** WHAT IS BEING ASKED **
Go through the data and copy each line where the word "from" shows up.

** SUPPLIED MATERIAL **
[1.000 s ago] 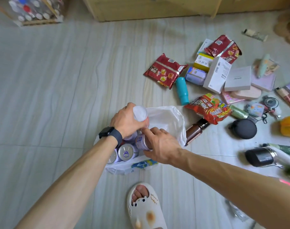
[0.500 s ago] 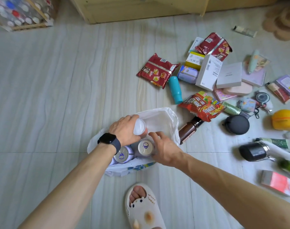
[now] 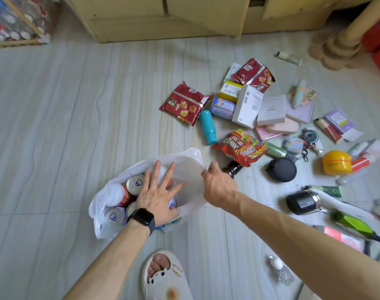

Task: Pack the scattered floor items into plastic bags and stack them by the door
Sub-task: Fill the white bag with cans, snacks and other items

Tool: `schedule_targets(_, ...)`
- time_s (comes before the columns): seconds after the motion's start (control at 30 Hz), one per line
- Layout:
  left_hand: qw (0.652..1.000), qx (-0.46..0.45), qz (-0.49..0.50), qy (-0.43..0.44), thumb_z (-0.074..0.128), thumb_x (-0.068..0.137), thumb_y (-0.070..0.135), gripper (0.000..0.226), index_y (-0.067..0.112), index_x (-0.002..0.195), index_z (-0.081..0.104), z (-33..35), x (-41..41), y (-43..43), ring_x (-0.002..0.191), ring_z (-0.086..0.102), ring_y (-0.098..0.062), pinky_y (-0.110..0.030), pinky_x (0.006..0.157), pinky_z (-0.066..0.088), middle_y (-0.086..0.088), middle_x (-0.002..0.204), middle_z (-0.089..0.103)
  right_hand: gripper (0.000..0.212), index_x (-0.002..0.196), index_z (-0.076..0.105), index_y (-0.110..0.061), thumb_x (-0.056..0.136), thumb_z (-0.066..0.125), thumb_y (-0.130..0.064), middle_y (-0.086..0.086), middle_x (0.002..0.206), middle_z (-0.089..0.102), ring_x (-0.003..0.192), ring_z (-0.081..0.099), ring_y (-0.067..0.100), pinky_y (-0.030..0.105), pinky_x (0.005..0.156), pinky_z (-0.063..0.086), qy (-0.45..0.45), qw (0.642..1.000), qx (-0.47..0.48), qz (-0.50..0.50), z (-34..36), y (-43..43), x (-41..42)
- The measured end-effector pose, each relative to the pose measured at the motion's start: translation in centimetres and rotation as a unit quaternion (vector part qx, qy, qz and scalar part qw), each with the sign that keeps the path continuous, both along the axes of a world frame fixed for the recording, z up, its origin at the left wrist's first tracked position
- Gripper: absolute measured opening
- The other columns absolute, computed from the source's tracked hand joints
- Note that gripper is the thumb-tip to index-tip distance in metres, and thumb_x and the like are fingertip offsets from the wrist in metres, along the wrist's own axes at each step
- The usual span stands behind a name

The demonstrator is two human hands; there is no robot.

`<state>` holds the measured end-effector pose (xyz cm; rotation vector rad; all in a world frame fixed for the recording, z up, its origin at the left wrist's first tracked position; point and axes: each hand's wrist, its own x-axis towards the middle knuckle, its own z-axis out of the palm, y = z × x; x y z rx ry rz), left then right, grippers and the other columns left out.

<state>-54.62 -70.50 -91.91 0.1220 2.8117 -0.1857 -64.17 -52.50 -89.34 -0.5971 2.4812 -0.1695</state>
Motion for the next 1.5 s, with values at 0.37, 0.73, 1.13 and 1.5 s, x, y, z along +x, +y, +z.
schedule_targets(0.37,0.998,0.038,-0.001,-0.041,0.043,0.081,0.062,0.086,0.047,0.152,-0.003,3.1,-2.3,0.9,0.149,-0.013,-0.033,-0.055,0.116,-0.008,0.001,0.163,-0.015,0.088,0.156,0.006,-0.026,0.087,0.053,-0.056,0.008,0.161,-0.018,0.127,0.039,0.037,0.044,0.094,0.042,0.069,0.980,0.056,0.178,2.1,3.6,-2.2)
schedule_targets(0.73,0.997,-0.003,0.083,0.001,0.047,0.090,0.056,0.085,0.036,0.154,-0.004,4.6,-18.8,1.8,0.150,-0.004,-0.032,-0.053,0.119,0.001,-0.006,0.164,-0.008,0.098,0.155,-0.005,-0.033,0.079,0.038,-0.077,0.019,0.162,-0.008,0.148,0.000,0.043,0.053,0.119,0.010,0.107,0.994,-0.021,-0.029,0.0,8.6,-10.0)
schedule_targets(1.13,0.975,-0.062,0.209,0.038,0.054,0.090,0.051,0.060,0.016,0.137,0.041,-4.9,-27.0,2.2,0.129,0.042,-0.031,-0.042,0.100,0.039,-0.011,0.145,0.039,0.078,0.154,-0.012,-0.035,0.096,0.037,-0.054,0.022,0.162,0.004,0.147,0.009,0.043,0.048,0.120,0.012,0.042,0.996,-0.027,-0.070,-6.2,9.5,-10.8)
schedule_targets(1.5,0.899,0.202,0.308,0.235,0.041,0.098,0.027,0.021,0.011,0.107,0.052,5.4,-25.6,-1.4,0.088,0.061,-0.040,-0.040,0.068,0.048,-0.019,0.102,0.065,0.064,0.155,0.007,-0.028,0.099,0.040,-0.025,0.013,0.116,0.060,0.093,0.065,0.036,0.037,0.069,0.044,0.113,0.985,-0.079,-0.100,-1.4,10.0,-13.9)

** EXERCISE RESULT **
- The other columns absolute, computed from the source's tracked hand joints
- Note that gripper is the thumb-tip to index-tip distance in metres, and thumb_x and the like are fingertip offsets from the wrist in metres, along the wrist's own axes at each step

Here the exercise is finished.